Allergie o intolleranze alimentari: no al fai-da-te

Redazione A cura di “La Redazione”

Attenzione alle diagnosi fai-da-te per allergie o intolleranze alimentari: si rischiano carenze nutrizionali. In caso di dubbi occorre rivolgersi subito allo specialista

Allergie o intolleranze alimentari: no al fai-da-te

Il 10% degli italiani dichiara di soffrire di allergie o intolleranze alimentari. Ma secondo la Società italiana di allergologia, asma e immunologia clinica (Siaaic), solo il 4,5% degli italiani ne soffrirebbe davvero. Troppi italiani, insomma, si baserebbero su una diagnosi fai-da- te e su esami “farlocchi” non riconosciuti dalla medicina ufficiale. Ecco i consigli del dottor Meregalli, allergologo del Centro medico Santagostino di Milano, per evitare false diagnosi.

No all’autodiagnosi

Escludere dalla dieta farina, lievito, latte o altri cibi perché ritenuti la causa di presunte allergie o intolleranze alimentari, senza una diagnosi medica, ma solo raccogliendo informazioni sul web o confrontandosi con altre persone, è molto pericoloso perché può portare a gravi carenze nutrizionali.

Non confondere allergie e intolleranze alimentari

L’allergia è una reazione avversa mediata dagli anticorpi IgE. Si manifesta subito dopo l’ingestione dell’alimento incriminato ed è sufficiente una dose minima (anche pochi mg) per scatenare reazioni avverse. Viceversa, l’intolleranza si manifesta nel tempo ed è più difficile da diagnosticare. Qualsiasi alimento, in situazioni specifiche, può causare intolleranze.

Tenere un diario alimentare

In caso di dolori addominali, gonfiore, dimagrimento, anemia, prima di eliminare uno o più alimenti, è consigliabile subito rivolgersi a uno specialista come l’allergologo, il nutrizionista o il gastroenterologo.
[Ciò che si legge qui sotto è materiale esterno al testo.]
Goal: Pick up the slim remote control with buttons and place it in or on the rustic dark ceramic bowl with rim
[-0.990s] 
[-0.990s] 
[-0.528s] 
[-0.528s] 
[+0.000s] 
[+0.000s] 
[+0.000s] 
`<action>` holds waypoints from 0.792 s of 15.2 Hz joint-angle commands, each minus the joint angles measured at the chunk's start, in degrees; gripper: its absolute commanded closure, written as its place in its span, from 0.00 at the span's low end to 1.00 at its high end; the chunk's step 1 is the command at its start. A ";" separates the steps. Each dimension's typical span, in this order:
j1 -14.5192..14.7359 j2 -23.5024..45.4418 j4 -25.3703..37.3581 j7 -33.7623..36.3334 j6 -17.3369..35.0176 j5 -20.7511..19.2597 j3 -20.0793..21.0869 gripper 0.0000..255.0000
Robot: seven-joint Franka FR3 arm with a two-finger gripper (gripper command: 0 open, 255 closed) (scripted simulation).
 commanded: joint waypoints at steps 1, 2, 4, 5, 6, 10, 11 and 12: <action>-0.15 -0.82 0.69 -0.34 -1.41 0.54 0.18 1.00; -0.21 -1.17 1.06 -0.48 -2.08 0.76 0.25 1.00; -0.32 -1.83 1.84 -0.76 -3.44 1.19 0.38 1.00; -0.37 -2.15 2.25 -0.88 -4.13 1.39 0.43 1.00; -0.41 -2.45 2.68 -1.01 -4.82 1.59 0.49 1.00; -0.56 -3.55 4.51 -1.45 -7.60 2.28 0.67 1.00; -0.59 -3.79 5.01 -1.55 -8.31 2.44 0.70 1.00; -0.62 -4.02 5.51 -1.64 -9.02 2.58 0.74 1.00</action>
Inoltre, può anche essere utile compilare un diario alimentare segnando l’elenco dei cibi assunti e i sintomi riscontrati.
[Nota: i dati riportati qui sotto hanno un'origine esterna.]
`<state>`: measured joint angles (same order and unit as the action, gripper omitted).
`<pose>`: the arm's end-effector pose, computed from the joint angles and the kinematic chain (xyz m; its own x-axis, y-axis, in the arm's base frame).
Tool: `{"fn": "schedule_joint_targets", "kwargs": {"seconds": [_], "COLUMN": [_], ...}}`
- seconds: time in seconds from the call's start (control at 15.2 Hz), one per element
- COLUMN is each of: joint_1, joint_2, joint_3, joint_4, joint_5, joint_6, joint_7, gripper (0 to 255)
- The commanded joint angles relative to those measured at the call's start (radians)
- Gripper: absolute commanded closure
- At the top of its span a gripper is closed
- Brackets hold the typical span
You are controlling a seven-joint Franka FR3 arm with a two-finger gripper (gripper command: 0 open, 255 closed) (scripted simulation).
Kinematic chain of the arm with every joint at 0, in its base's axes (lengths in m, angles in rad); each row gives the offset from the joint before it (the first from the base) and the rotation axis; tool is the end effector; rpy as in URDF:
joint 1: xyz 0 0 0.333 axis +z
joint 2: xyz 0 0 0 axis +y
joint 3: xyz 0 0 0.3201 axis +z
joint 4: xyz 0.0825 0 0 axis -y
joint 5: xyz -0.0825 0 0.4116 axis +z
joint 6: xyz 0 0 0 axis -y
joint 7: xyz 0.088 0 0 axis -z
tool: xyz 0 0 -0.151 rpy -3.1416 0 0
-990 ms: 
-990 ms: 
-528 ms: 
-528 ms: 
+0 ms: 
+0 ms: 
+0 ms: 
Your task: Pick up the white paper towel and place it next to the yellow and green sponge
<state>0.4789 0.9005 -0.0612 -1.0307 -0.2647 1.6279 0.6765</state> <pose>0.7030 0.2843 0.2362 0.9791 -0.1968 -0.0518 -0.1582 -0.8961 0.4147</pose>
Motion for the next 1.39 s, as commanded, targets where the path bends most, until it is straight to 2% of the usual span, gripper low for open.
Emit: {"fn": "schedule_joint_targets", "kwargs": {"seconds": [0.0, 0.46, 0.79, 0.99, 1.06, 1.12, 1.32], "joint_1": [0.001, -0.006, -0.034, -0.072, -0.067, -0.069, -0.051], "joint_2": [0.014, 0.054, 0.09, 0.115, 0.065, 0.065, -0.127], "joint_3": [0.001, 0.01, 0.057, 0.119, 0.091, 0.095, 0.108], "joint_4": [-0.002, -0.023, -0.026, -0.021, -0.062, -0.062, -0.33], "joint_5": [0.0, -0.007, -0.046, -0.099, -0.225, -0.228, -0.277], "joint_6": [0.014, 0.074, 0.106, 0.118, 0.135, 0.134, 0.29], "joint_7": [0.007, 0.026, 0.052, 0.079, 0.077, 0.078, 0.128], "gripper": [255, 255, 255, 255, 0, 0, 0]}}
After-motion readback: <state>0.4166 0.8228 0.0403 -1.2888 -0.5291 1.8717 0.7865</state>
Evitare gli esami “farlocchi”

Gli unici esami di laboratori validati dalla letteratura internazionale sono il Prick test (test cutaneo) e il Rast (esame ematochimico su un campione di sangue) per le allergie alimentari e alcuni esami per le intolleranze alimentari. Tutti gli altri esami alternativi, dall’esame del capello a quello della forza muscolare, non sono mai stati scientificamente dimostrati e sono del tutto inutili.
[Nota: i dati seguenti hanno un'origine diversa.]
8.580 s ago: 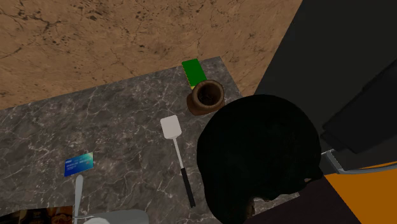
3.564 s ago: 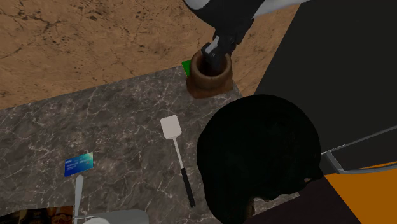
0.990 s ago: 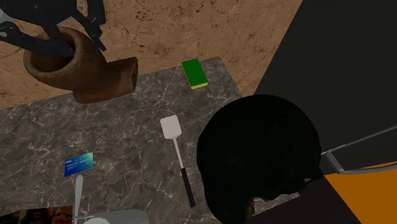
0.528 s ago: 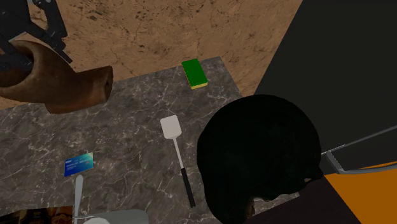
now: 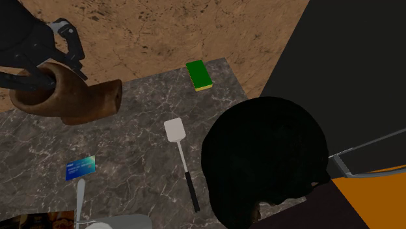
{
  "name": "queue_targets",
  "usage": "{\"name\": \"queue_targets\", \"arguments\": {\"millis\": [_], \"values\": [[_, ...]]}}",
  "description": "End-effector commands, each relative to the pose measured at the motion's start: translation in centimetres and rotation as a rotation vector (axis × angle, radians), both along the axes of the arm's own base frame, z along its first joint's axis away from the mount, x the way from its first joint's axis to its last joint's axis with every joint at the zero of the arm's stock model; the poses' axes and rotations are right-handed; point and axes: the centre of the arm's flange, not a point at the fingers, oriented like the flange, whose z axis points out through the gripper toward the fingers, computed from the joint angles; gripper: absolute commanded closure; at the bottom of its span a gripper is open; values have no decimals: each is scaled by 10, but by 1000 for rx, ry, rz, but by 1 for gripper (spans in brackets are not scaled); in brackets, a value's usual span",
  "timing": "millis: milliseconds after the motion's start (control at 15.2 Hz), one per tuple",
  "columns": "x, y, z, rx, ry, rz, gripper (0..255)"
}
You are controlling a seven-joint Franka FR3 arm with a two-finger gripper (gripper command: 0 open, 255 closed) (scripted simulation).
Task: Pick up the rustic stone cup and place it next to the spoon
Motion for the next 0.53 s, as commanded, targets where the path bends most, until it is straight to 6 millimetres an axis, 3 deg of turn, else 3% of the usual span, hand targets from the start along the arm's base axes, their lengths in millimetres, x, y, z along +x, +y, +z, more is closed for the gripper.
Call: {"name": "queue_targets", "arguments": {"millis": [0,462], "values": [[-1,0,-10,1,-2,0,255],[-1,0,-47,1,-2,0,255]]}}
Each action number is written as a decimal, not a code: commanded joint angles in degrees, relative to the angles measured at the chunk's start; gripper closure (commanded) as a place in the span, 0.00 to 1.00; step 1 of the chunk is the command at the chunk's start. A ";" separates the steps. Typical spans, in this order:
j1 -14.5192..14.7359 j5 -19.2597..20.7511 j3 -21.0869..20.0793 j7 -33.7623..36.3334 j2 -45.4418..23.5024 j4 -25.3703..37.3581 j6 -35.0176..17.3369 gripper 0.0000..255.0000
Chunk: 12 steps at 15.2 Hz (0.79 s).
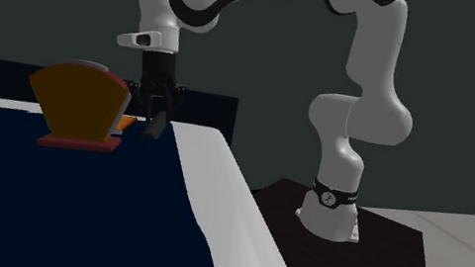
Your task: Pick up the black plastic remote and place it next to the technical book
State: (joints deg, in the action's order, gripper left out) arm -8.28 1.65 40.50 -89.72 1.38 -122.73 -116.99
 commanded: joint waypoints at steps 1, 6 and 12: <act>-1.58 0.15 1.68 -3.28 -0.29 0.27 -0.05 1.00; -5.14 -0.30 5.39 -10.82 -1.72 1.52 0.01 1.00; -10.19 -3.47 9.37 -21.40 -6.30 5.19 0.46 1.00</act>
State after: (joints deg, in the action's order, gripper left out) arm -17.62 -1.39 49.26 -109.33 -4.32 -118.18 -116.75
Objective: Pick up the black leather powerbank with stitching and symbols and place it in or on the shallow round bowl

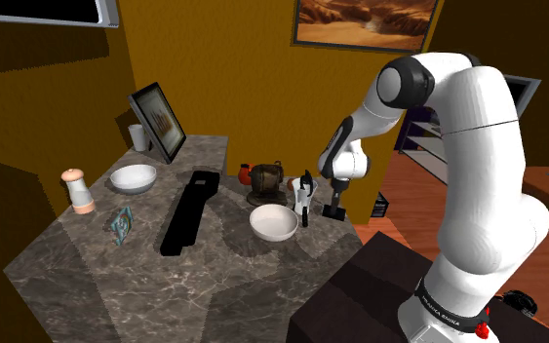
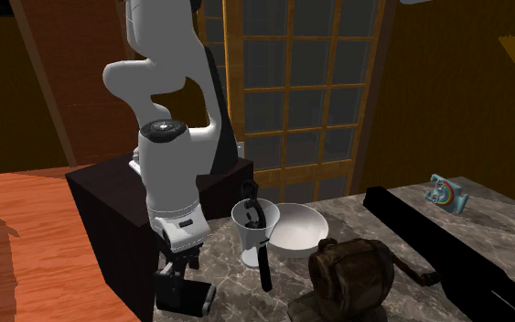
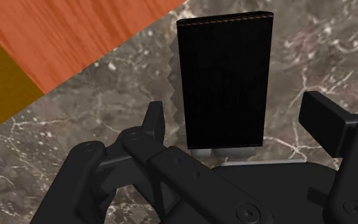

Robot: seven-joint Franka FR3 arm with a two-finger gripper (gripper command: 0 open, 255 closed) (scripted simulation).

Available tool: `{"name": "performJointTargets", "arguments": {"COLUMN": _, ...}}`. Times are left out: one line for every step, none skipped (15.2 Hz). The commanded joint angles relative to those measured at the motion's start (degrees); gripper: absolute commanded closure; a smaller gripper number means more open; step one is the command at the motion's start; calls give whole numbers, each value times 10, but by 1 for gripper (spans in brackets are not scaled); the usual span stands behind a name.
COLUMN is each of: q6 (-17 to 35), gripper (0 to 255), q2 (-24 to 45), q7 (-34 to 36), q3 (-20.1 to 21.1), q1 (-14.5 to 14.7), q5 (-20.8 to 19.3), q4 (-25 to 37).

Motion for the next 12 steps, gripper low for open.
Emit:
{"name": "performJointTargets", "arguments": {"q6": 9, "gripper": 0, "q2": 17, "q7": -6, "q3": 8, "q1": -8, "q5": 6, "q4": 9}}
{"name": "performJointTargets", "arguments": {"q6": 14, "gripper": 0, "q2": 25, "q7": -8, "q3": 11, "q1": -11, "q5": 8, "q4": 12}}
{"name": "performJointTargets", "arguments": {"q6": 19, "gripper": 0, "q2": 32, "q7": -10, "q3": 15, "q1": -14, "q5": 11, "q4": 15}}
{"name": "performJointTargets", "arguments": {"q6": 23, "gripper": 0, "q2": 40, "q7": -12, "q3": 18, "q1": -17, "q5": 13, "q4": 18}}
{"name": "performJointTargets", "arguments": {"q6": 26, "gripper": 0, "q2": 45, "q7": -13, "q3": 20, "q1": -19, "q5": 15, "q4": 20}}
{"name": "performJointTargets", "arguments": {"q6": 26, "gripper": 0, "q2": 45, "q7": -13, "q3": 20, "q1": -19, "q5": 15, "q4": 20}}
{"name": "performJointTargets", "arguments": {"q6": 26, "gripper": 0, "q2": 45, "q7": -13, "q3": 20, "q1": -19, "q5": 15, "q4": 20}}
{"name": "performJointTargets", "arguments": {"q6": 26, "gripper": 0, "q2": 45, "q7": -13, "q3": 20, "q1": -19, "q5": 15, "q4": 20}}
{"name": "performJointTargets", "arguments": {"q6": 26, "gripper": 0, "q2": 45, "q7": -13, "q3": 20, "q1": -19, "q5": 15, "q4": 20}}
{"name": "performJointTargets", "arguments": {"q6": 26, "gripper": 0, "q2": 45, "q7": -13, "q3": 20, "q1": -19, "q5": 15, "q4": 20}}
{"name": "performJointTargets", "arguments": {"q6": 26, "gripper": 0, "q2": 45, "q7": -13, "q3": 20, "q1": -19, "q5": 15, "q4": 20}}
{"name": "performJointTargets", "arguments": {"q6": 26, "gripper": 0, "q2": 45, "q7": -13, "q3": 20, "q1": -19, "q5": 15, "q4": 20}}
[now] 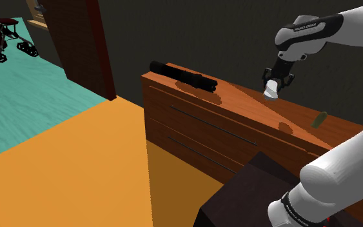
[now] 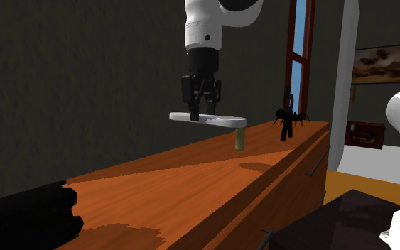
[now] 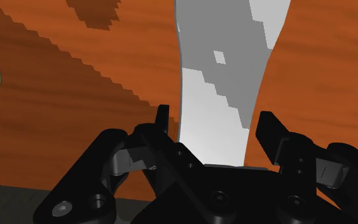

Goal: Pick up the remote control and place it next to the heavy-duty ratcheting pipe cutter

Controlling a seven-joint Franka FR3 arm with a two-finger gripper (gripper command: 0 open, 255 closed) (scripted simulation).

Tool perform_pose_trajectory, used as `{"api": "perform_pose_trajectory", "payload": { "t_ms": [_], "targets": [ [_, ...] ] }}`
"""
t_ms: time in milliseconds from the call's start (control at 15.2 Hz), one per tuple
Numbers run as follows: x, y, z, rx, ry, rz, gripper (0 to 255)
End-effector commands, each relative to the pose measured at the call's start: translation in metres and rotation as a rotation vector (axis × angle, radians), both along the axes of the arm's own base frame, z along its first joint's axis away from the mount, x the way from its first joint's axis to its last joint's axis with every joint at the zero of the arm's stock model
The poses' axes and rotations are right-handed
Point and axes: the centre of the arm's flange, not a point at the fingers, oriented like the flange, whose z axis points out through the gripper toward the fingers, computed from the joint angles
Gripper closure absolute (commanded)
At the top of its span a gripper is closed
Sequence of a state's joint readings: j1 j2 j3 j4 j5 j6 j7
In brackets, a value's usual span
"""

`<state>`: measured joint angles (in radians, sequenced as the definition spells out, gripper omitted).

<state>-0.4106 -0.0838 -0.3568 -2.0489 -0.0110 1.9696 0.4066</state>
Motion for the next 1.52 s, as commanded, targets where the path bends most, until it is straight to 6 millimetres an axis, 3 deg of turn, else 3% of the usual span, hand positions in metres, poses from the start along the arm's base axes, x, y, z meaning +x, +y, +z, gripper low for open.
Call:
{"api": "perform_pose_trajectory", "payload": {
  "t_ms": [0, 1452],
  "targets": [
    [-0.001, 0.0, 0.013, 0.0, 0.0, 0.0, 255],
    [-0.001, 0.0, 0.129, 0.0, 0.0, 0.0, 255]
  ]
}}
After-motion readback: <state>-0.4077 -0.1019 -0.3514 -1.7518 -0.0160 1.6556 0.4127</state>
Valutare ipotesi stress e colite

Spesso si confonde una forma di colite (che può ridursi seguendo per un certo tempo una dieta povera di legumi e verdure ricche di fibre che causano movimento intestinale) con un’intolleranza alimentare. Anche le reazioni psicosomatiche, che sempre più spesso si manifestano a seguito dello stress, hanno ricadute sull’apparato gastrointestinale.

Variare l’alimentazione

Portare a tavola sempre gli stessi alimenti a seguito di un’autodiagnosi di intolleranza alimentare, escludendone altri, espone a un rischio correlato al fatto che ogni cibo, anche il più sano, è composto da centinaia di molecole, alcune delle quali tossiche. Si rischia così di essere sottoposti sempre alle stesse sostanze nocive, ripetutamente. Non esiste nessun alimento perfetto, tutti i cibi hanno pregi e difetti. Pertanto, l’ideale è variare il più possibile la nostra alimentazione.

 

 
 
 

da sapere!

Nel libro “Il mito della dieta” (edito Bollati Boringhieri, 2015) l’autore Tim Spector rivela che sono pochi i cibi veramente dannosi alla salute: l’alcol, a qualsiasi dose, il sale da cucina, i cibi molto salati, lo zucchero semplice, compreso quello di canna e quello presente in dolci, biscotti, merendine e bibite, e l’eccesso di carne rossa (oltre mezzo chilo alla settimana aumenta il rischio di tumore al colon).